§ WORK REQUIRED
Every line of the entries below from the one containing "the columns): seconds" to the one containing "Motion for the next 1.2", both ends included, must be written out exactly. No other line belongs in the answer.
--------------------------------
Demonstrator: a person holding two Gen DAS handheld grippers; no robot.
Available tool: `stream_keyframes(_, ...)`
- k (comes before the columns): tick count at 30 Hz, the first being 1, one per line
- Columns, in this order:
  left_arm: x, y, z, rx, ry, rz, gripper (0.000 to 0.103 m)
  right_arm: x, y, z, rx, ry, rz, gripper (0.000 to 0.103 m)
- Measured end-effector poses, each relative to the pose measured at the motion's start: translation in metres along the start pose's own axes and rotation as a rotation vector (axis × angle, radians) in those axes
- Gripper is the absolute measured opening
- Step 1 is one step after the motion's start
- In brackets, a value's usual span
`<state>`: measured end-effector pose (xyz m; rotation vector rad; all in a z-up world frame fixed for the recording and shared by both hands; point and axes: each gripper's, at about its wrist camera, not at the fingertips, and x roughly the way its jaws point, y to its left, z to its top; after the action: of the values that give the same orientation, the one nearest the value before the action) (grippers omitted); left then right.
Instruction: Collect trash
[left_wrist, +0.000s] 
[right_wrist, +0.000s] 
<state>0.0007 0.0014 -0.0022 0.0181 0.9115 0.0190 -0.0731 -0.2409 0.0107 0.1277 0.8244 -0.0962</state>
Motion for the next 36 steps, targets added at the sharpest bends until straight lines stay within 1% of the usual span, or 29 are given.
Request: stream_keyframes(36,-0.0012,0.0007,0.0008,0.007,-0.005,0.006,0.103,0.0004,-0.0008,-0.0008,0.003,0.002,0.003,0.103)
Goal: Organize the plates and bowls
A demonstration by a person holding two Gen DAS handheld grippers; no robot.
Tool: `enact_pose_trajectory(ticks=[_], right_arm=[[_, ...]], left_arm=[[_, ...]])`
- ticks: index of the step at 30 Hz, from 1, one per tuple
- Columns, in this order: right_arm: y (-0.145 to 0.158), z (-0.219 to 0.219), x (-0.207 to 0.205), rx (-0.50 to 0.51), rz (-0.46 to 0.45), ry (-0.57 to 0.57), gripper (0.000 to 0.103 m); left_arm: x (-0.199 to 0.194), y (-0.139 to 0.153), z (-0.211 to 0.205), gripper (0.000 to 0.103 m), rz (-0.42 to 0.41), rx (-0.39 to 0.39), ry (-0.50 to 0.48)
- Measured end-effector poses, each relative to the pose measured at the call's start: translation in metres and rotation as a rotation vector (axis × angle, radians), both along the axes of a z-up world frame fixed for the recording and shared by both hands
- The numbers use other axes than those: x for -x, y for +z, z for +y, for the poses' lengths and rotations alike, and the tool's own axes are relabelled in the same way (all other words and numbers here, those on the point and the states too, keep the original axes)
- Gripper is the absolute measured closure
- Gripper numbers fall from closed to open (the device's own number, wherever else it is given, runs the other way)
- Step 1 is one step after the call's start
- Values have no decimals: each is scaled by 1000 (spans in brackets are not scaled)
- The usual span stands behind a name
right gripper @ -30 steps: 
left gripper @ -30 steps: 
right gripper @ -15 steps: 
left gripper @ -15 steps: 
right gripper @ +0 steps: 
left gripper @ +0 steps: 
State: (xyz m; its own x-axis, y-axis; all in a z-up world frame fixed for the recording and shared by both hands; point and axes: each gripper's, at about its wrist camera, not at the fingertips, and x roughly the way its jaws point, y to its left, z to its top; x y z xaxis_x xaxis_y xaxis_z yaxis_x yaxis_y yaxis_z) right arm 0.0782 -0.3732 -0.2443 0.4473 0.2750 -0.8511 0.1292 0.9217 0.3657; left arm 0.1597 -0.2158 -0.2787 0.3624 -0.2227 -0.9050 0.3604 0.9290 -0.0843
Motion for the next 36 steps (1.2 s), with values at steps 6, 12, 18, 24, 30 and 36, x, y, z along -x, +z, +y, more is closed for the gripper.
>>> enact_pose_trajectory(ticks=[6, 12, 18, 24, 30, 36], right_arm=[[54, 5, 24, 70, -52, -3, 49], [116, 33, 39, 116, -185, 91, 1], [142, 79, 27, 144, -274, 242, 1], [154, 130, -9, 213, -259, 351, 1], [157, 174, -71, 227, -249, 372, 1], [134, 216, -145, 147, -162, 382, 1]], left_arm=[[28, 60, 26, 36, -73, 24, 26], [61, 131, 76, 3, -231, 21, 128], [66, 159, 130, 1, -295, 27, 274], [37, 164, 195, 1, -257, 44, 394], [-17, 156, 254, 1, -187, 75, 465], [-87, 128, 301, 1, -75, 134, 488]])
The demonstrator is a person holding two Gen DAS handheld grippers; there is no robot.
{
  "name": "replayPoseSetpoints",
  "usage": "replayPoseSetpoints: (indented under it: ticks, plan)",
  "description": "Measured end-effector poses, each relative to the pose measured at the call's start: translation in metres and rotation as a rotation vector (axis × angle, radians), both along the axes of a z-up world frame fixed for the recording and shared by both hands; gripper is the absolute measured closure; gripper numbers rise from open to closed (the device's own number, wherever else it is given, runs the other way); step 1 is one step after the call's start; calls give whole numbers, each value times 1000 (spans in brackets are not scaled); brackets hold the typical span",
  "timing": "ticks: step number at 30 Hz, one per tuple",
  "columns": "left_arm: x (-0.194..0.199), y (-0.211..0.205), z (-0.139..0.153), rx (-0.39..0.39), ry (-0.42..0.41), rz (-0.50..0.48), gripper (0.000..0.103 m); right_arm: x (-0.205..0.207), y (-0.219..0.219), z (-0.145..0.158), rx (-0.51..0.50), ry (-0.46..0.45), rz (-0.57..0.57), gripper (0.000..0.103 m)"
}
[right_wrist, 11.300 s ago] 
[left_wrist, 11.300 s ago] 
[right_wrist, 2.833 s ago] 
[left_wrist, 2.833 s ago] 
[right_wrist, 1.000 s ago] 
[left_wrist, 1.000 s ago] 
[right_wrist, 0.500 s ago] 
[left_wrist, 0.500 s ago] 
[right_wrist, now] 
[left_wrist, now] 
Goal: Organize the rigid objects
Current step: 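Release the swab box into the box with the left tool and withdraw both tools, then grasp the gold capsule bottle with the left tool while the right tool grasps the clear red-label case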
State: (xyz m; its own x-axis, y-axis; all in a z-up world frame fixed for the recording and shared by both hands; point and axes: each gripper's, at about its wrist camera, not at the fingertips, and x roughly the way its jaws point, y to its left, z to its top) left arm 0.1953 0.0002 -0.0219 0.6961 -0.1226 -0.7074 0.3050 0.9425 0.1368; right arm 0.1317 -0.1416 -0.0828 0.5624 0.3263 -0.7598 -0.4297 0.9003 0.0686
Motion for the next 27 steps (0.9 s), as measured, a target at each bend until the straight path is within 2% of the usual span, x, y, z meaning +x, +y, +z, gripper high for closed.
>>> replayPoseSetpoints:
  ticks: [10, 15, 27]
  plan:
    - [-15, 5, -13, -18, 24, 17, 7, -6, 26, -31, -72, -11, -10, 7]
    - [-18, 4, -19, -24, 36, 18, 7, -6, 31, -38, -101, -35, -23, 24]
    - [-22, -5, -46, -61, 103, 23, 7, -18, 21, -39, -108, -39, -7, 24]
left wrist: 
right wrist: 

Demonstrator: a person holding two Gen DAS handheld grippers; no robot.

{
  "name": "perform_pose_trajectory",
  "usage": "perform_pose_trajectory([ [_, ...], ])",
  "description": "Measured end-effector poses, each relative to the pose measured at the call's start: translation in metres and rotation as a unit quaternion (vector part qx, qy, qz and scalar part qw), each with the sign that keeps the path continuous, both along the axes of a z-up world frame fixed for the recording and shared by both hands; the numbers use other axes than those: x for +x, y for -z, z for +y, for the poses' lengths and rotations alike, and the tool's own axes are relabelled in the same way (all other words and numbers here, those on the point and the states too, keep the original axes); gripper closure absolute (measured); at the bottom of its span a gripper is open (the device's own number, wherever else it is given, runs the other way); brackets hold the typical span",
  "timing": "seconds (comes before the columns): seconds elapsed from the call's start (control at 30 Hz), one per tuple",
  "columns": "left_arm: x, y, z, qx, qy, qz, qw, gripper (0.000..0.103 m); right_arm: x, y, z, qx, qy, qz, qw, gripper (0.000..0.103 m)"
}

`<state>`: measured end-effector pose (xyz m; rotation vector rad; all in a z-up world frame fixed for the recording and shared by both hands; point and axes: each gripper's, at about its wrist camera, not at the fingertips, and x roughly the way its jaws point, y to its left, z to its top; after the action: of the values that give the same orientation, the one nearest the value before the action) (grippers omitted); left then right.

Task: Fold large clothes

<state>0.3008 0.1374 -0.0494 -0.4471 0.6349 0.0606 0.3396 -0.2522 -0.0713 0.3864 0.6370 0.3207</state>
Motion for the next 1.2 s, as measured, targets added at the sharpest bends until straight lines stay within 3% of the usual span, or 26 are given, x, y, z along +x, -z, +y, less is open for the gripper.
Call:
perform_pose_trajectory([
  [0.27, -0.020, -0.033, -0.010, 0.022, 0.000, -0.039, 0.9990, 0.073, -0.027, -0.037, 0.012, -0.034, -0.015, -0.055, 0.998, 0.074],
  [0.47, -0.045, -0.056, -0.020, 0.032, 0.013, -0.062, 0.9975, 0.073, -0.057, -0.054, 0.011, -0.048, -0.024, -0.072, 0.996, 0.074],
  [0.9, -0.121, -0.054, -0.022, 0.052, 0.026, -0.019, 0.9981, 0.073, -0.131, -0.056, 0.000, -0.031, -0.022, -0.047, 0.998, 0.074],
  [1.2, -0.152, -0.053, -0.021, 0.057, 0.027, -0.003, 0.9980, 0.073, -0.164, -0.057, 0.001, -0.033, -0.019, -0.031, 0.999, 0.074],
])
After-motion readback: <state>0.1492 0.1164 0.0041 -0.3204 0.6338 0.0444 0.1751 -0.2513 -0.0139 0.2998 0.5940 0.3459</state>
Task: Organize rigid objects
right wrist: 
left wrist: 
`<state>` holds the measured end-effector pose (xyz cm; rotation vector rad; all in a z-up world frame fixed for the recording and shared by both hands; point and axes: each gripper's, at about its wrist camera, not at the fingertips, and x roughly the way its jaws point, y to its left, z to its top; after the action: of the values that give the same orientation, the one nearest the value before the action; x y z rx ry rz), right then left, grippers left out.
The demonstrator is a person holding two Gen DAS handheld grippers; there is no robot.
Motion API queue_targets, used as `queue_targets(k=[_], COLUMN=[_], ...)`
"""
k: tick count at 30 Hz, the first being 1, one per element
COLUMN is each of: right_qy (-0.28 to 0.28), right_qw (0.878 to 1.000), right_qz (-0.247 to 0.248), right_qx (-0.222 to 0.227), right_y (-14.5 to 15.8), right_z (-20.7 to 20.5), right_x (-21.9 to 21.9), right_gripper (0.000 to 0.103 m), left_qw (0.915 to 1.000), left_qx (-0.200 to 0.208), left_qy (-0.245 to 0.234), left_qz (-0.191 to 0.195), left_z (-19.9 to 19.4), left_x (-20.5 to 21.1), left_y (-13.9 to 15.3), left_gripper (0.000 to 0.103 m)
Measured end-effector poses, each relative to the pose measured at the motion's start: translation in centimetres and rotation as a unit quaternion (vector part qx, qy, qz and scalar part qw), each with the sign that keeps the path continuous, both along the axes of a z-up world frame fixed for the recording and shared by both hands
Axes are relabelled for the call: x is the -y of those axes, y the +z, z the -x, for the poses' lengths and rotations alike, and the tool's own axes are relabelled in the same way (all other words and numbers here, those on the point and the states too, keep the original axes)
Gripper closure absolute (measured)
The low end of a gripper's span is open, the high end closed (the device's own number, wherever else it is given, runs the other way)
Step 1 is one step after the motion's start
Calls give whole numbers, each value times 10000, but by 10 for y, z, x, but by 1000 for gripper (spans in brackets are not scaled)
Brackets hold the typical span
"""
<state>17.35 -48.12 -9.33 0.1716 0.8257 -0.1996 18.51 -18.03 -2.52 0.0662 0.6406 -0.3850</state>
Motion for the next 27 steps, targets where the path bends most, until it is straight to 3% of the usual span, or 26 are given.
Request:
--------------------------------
§ EXERCISE OUTPUT
  "timing": "seconds (comes before the columns): seconds elapsed from the call's start (control at 30 Hz), one per tuple",
  "columns": "left_arm: x, y, z, qx, qy, qz, qw, gripper (0.000..0.103 m); right_arm: x, y, z, qx, qy, qz, qw, gripper (0.000..0.103 m)"
}

`<state>`: measured end-effector pose (xyz m; rotation vector rad; all in a z-up world frame fixed for the recording and shared by both hands; point and axes: each gripper's, at about its wrist camera, not at the fingertips, and x roughly the way its jaws point, y to its left, z to its top; after the action: of the values that give the same orientation, the one nearest the value before the action) (grippers omitted); left then right.

Task: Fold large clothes

<state>0.3008 0.1374 -0.0494 -0.4471 0.6349 0.0606 0.3396 -0.2522 -0.0713 0.3864 0.6370 0.3207</state>
Motion for the next 1.2 s, as measured, targets added at the sharpest bends until straight lines stay within 3% of the usual span, or 26 are given, x, y, z along +x, -z, +y, less is open for the gripper.

Work on this exercise is done.